- _EXERCISE GOAL_
What do the lines from the top of the data through the line with "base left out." say? Quote them exactly and include both ends.

- _GIVEN ENTRIES_
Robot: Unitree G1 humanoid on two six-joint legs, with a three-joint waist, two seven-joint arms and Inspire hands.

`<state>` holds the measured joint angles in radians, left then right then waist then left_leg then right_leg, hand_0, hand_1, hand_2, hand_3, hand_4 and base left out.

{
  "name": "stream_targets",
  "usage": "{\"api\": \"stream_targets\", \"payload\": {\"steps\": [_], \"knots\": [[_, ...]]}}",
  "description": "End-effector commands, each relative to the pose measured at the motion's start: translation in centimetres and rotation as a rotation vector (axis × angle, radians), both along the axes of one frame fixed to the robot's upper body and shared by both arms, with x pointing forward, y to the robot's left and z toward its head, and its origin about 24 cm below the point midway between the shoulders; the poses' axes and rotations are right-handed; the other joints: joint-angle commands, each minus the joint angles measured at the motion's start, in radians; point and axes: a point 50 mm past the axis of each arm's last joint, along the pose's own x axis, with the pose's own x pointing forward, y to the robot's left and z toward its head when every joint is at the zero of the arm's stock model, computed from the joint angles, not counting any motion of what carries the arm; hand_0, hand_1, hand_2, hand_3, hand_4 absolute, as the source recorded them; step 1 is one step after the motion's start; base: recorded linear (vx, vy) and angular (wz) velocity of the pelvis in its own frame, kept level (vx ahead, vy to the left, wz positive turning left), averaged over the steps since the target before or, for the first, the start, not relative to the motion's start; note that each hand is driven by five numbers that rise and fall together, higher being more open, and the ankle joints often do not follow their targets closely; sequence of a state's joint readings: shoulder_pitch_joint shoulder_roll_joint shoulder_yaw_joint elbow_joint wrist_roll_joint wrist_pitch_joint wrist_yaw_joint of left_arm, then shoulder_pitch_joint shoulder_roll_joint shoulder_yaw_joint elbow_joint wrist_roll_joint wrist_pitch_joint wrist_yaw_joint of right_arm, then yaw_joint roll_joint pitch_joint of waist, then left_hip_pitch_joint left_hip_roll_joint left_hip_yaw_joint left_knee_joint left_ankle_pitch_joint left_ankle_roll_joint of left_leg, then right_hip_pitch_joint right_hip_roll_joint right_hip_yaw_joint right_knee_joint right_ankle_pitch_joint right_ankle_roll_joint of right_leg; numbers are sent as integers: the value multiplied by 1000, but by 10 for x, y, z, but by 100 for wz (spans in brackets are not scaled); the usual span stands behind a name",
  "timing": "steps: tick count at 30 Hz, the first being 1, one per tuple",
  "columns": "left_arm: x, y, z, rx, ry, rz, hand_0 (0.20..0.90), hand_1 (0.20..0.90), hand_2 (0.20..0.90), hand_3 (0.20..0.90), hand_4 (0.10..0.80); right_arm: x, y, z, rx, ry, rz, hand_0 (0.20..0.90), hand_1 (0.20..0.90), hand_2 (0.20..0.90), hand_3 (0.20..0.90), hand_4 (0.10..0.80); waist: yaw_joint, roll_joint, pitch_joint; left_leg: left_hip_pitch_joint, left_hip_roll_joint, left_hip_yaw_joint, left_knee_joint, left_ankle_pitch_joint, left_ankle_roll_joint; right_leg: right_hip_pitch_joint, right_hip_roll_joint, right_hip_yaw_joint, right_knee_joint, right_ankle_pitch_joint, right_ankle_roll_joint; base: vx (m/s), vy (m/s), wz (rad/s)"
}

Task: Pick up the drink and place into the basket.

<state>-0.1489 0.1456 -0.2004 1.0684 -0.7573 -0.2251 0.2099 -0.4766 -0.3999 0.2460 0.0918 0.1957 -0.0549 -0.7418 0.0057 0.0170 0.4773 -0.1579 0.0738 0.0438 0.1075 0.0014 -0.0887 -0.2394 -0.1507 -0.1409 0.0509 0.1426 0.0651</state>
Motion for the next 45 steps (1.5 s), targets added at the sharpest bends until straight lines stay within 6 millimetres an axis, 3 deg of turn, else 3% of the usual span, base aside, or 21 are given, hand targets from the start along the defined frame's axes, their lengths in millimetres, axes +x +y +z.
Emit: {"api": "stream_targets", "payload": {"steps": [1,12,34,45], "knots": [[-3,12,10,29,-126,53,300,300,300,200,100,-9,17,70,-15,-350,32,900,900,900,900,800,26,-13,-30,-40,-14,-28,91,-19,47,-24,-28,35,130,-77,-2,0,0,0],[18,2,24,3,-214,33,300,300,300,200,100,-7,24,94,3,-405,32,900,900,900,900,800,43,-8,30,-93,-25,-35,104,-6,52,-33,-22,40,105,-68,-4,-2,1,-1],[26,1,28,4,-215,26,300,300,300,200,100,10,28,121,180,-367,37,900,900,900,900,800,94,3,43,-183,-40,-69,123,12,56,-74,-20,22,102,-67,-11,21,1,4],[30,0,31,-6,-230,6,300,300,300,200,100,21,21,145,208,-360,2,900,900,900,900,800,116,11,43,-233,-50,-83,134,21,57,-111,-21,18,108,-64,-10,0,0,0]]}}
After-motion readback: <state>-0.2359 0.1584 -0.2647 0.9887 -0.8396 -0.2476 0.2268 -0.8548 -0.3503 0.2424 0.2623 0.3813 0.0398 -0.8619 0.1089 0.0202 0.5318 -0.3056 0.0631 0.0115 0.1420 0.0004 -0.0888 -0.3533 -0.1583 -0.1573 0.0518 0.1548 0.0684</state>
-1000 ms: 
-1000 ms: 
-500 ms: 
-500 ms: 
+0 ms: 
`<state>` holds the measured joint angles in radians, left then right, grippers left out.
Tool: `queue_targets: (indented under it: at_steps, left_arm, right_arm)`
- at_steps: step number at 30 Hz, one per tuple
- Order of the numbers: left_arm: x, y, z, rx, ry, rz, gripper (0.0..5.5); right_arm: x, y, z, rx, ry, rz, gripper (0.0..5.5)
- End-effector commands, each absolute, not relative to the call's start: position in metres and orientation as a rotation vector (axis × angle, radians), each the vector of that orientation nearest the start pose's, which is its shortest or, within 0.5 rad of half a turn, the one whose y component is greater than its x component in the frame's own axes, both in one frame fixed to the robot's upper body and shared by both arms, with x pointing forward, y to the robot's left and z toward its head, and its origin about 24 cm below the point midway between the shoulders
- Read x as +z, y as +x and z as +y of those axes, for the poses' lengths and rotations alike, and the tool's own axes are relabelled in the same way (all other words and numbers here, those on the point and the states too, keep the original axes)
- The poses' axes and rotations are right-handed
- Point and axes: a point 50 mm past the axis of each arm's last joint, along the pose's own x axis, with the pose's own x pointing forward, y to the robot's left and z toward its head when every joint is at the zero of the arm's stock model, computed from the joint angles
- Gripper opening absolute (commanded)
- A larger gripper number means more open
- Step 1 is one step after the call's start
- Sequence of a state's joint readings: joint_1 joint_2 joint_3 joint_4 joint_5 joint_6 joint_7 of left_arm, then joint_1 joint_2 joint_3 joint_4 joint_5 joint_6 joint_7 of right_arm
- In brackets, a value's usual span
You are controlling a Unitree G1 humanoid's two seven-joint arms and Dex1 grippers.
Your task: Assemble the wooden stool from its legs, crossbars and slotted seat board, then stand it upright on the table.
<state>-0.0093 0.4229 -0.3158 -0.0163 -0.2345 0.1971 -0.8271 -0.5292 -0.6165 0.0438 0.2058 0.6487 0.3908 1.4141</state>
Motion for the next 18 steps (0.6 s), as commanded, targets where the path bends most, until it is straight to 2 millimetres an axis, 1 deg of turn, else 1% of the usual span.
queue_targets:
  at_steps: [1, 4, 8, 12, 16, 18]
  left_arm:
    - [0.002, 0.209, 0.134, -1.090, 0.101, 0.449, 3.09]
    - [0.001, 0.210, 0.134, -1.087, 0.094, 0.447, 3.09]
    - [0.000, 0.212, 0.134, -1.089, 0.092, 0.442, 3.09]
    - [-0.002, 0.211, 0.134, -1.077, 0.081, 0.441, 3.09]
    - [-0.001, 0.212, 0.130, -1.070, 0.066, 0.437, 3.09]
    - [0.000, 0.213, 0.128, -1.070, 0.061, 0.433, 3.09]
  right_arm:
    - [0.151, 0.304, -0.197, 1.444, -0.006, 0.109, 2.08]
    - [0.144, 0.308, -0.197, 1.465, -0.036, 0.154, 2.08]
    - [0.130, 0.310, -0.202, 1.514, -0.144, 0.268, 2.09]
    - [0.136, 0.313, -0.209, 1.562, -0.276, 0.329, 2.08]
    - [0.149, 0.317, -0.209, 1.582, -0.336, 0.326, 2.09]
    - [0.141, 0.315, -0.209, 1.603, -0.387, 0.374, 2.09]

- _SOLVED EXERCISE_
Robot: Unitree G1 humanoid on two six-joint legs, with a three-joint waist, two seven-joint arms and Inspire hands.

`<state>` holds the measured joint angles in radians, left then right then waist then left_leg then right_leg, hand_0, hand_1, hand_2, hand_3, hand_4 and base left out.

The output contains nothing further.